● **YOUR OBJECTIVE**
Nothing but the lines from the start of the entries through the line containing "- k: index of" should appear in the answer, each given exactly.

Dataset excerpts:
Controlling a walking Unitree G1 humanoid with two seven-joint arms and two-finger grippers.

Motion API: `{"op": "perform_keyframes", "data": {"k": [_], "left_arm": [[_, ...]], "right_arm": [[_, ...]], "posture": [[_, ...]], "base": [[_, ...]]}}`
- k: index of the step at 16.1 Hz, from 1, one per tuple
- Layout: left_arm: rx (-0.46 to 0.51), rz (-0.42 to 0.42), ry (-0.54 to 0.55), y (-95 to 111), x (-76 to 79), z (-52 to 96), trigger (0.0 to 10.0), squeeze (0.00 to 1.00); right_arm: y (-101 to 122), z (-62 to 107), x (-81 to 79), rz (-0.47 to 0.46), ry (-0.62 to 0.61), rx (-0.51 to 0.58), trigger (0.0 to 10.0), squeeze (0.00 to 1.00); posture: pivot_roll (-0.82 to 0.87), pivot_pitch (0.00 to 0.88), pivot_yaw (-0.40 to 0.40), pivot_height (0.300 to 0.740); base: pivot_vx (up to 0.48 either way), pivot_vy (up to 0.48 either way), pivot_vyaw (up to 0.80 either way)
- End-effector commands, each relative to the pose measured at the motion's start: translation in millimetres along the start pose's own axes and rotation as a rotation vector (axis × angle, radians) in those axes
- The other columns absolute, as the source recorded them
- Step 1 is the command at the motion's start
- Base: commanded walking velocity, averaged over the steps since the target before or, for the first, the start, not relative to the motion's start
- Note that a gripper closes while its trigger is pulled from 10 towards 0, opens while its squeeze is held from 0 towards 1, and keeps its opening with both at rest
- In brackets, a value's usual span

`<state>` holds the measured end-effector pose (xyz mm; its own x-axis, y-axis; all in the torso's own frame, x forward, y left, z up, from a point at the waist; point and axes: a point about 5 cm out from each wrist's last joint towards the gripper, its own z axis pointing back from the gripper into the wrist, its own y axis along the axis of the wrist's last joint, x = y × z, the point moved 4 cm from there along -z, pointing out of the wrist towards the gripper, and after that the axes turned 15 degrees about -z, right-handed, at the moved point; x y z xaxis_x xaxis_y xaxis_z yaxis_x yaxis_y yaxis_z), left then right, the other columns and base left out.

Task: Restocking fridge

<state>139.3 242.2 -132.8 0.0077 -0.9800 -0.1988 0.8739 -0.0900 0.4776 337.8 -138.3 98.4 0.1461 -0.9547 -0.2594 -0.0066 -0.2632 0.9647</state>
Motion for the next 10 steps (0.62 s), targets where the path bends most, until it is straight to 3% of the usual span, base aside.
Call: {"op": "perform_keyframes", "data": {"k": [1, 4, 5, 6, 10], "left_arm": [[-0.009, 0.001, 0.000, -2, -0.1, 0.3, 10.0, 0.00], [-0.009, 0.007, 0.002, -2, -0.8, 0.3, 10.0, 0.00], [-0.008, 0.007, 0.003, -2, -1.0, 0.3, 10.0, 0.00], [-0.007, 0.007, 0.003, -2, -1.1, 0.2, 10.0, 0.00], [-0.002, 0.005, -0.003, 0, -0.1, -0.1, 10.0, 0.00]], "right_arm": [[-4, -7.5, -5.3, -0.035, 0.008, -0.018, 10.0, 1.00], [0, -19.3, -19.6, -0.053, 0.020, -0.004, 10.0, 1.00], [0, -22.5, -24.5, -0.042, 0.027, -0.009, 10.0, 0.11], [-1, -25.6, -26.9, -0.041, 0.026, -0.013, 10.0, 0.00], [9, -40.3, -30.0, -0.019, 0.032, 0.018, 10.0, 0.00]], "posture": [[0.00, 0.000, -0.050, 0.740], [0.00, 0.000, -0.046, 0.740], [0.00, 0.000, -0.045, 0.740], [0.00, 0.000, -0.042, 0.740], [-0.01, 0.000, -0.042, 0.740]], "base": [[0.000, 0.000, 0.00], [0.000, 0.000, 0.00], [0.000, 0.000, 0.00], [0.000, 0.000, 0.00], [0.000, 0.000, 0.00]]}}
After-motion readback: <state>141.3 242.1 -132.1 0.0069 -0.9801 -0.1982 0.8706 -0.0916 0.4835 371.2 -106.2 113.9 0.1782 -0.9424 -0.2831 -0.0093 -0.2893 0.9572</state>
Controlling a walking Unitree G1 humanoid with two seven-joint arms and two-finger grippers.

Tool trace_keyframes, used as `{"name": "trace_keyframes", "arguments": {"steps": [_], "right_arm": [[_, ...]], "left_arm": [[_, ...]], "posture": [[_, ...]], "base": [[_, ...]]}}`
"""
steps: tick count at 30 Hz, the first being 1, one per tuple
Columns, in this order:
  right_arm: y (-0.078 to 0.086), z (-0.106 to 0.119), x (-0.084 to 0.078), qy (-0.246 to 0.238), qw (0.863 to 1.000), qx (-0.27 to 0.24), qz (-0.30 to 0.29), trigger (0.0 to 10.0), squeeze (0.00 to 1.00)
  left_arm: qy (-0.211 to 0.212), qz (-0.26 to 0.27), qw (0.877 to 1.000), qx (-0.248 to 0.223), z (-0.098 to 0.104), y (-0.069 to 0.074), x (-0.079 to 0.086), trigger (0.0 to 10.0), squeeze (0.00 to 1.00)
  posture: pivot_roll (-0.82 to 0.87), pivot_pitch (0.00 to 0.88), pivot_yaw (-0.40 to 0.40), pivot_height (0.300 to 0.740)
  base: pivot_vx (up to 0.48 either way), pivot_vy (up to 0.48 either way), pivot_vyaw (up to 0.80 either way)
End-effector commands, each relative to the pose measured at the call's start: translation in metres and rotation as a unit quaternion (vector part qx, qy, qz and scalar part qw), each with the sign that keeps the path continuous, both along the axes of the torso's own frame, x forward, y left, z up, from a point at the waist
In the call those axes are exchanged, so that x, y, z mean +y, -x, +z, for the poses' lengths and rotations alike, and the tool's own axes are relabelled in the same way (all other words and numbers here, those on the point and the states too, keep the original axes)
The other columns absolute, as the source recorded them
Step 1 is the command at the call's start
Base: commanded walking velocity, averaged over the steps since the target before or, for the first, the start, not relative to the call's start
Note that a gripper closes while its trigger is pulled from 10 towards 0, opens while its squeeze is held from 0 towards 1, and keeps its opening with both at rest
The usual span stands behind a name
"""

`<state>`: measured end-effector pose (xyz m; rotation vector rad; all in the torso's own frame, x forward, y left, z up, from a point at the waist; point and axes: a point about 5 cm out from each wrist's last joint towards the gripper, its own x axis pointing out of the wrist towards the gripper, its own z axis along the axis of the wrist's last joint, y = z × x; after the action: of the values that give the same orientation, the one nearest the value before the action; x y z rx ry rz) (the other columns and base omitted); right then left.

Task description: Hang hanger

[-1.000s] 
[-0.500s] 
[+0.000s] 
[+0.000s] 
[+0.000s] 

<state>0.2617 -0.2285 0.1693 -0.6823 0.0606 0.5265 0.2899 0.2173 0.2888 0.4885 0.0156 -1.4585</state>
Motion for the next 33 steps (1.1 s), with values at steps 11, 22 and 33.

● **SOLVED PROBLEM**
Controlling a walking Unitree G1 humanoid with two seven-joint arms and two-finger grippers.

Motion API: `{"op": "perform_keyframes", "data": {"k": [_], "left_arm": [[_, ...]], "right_arm": [[_, ...]], "posture": [[_, ...]], "base": [[_, ...]]}}`
- k: index of the step at 16.1 Hz, from 1, one per tuple

This is the complete answer.